Hi.  I've searched the forum for all usb gamepad related messages but I'm having a strange problem that I can't crack.  I'm running gentoo sources 2.4.19-r7 on an intel motherboard with modules usbcore, usb-uhci, input, hid and joydev.  

What I know:

'cat /proc/bus/usb/devices' produces

....

T:  Bus=01 Lev=01 Prnt=01 Port=01 Cnt=01 Dev#=  3 Spd=1.5 MxCh= 0

D:  Ver= 2.00 Cls=00(>ifc ) Sub=00 Prot=00 MxPS= 8 #Cfgs=  1

P:  Vendor=045e ProdID=0027 Rev= 1.06

S:  Manufacturer=Microsoft®

S:  Product=Microsoft® SideWinder® Plug & Play Game Pad

C:* #Ifs= 1 Cfg#= 1 Atr=a0 MxPwr=100mA

I:  If#= 0 Alt= 0 #EPs= 1 Cls=03(HID  ) Sub=00 Prot=00 Driver=hid

E:  Ad=81(I) Atr=03(Int.) MxPS=   3 Ivl=10ms

'modprobe hid' produces in the kernel log

Sep 14 01:26:54 wikiwiki usb.c: registered new driver hid

Sep 14 01:26:54 wikiwiki usb-uhci.c: interrupt, status 3, frame# 293

Sep 14 01:26:54 wikiwiki hiddev0: USB HID v1.00 Gamepad [Microsoft® Microsoft® SideWinder® Plug & Play Game Pad] on usb1:3.0

Sep 14 01:26:54 wikiwiki hid-core.c: v1.8.1 Andreas Gal, Vojtech Pavlik <vojtech@suse.cz>

Sep 14 01:26:54 wikiwiki hid-core.c: USB HID support drivers

'modprobe joydev' produces no output in the kernel log and creates (via devfs?) an empty /dev/input with no js* devices.  

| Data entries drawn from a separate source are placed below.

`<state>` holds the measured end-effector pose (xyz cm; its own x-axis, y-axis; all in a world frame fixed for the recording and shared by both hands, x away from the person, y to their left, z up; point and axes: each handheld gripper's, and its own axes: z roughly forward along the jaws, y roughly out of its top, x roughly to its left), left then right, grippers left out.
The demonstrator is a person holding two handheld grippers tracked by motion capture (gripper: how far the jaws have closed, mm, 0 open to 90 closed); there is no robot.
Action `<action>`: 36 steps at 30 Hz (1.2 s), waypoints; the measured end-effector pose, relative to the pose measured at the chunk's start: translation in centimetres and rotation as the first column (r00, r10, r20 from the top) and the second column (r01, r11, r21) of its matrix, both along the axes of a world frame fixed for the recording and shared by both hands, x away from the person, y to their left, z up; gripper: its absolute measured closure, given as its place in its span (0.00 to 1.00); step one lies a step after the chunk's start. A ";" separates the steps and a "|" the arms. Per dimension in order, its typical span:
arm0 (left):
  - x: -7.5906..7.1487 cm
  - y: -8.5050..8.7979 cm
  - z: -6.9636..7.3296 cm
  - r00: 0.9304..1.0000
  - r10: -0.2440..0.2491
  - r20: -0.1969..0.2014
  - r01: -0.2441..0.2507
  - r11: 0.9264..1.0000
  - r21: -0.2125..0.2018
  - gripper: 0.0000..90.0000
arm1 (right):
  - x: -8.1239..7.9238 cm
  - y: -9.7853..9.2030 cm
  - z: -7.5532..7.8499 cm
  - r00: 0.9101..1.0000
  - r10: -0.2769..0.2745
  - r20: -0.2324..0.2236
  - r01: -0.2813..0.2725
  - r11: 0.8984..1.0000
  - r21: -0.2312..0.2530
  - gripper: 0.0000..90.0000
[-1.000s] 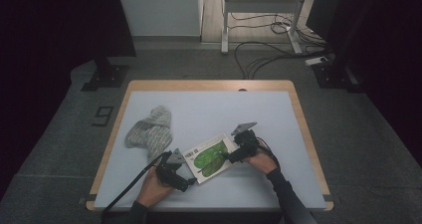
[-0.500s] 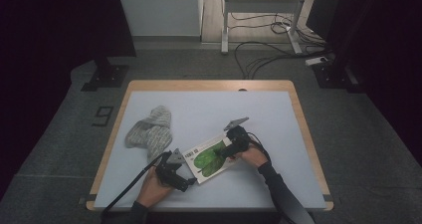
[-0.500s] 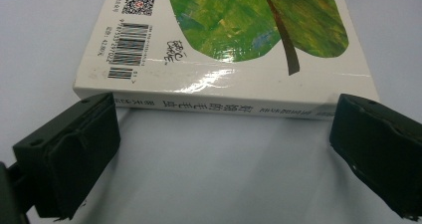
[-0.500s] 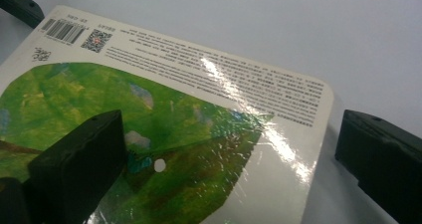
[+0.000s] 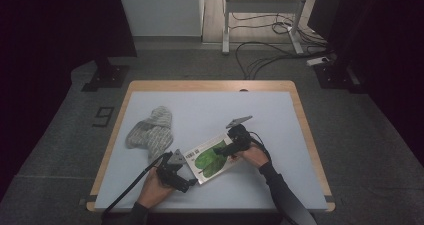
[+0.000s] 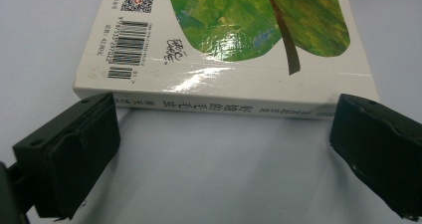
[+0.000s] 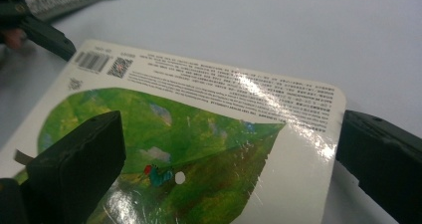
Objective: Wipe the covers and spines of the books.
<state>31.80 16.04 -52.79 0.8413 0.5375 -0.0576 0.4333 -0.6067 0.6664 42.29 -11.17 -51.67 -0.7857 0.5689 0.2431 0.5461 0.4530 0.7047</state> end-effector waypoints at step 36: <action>0.0 0.0 0.0 1.000 0.000 0.000 0.000 1.000 0.001 0.00 | -2.3 -1.8 1.7 0.998 0.008 -0.056 -0.002 0.995 0.104 0.08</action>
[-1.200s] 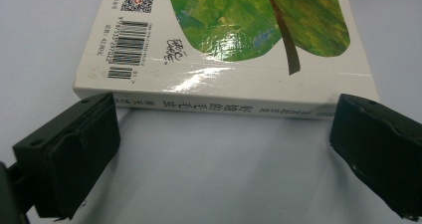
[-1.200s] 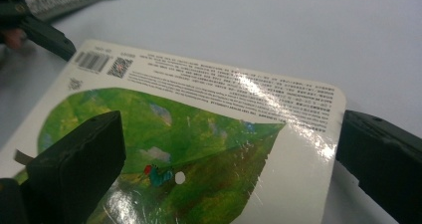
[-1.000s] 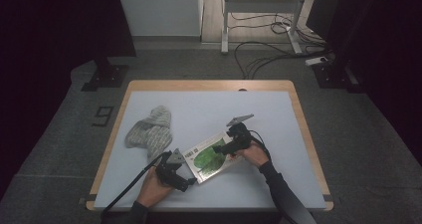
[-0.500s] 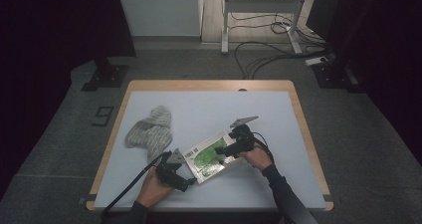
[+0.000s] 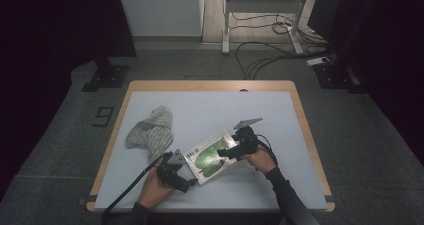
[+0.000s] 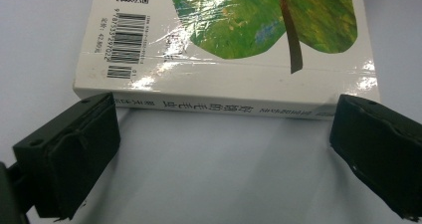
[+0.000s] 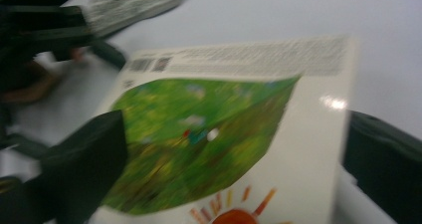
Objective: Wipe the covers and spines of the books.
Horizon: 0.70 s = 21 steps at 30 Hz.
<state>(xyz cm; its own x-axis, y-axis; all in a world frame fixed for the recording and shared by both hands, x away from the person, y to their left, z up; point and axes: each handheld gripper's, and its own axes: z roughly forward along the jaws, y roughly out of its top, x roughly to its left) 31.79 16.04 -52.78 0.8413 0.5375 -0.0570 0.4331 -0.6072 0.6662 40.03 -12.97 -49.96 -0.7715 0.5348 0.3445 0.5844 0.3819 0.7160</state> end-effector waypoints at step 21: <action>0.0 0.0 0.0 1.000 -0.001 0.001 0.001 1.000 0.003 0.00 | -0.7 -1.3 0.7 0.991 0.127 0.038 -0.121 0.984 -0.133 0.18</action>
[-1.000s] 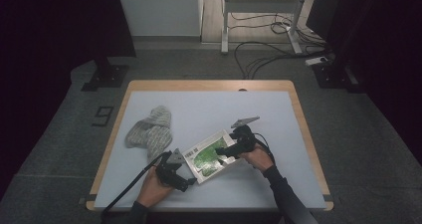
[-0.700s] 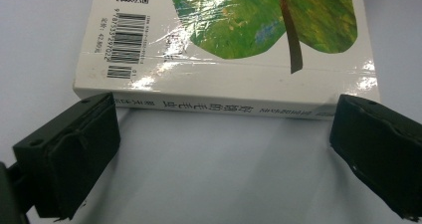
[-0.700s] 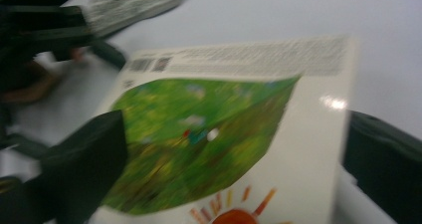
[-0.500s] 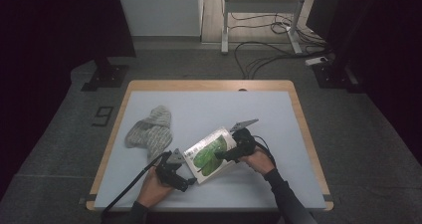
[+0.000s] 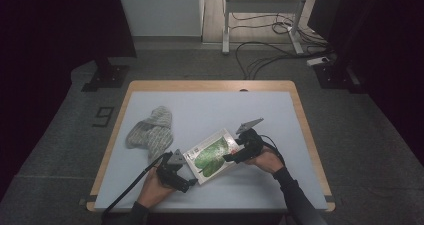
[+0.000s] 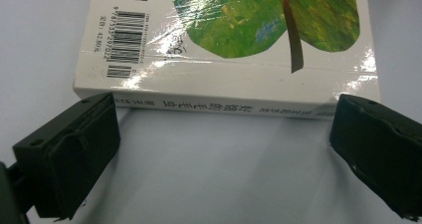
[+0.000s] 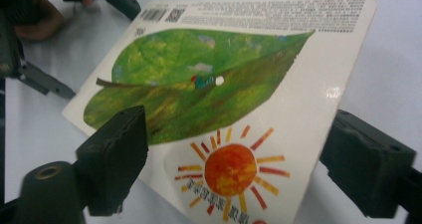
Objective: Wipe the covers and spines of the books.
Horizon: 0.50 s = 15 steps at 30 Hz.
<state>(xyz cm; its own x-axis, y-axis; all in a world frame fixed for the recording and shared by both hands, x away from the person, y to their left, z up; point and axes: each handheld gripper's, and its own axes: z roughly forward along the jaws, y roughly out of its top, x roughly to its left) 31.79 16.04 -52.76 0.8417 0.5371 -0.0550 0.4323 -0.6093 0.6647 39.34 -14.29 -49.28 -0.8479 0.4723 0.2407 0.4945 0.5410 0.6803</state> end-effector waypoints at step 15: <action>0.1 0.4 0.4 0.998 0.052 -0.031 -0.051 0.999 0.012 0.00 | -0.8 -0.5 0.1 0.998 0.045 0.037 -0.043 0.998 -0.045 0.34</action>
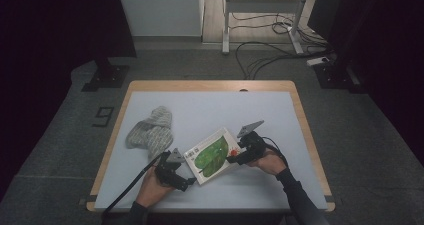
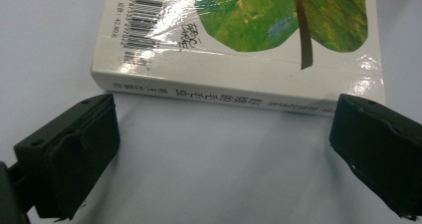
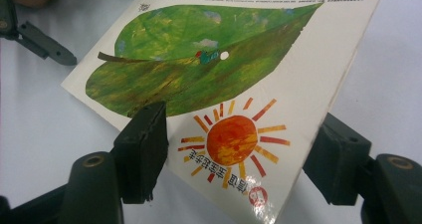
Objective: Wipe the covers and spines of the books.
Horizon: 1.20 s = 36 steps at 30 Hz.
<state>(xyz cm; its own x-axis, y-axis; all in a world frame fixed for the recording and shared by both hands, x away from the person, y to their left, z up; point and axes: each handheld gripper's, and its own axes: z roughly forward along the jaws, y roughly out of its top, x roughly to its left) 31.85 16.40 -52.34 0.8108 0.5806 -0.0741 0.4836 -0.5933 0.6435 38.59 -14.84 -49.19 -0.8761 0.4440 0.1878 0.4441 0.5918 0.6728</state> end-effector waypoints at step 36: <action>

Just for kicks, I tried manually creating a js0 device as recommended in /usr/src/linux/Documentation/input/joystick.txt but that didn't work as should be expected with devfs enabled.  Following some forum advice, I tried unplugging/plugging in the device to no avail.  I compiled and loaded modules for gameport and sidewinder even though I have no gameport;  Still no love.

Anybody have some ideas/experience with this?

Thanks!

Mike

----------

## oniq

I had the same problem with my mouse.  Except I didn't compile input into the kernel.. are you sure you did?  Did you enable Input Core Support off the main menuconfig?  Also, you will need to enable input support in USB devices under HID.

----------

## mike

 *oniq wrote:*   

> I had the same problem with my mouse.  Except I didn't compile input into the kernel.. are you sure you did?  Did you enable Input Core Support off the main menuconfig?  Also, you will need to enable input support in USB devices under HID.

 

I forgot to select 'HID input layer support'.  Now it works, thanks!

----------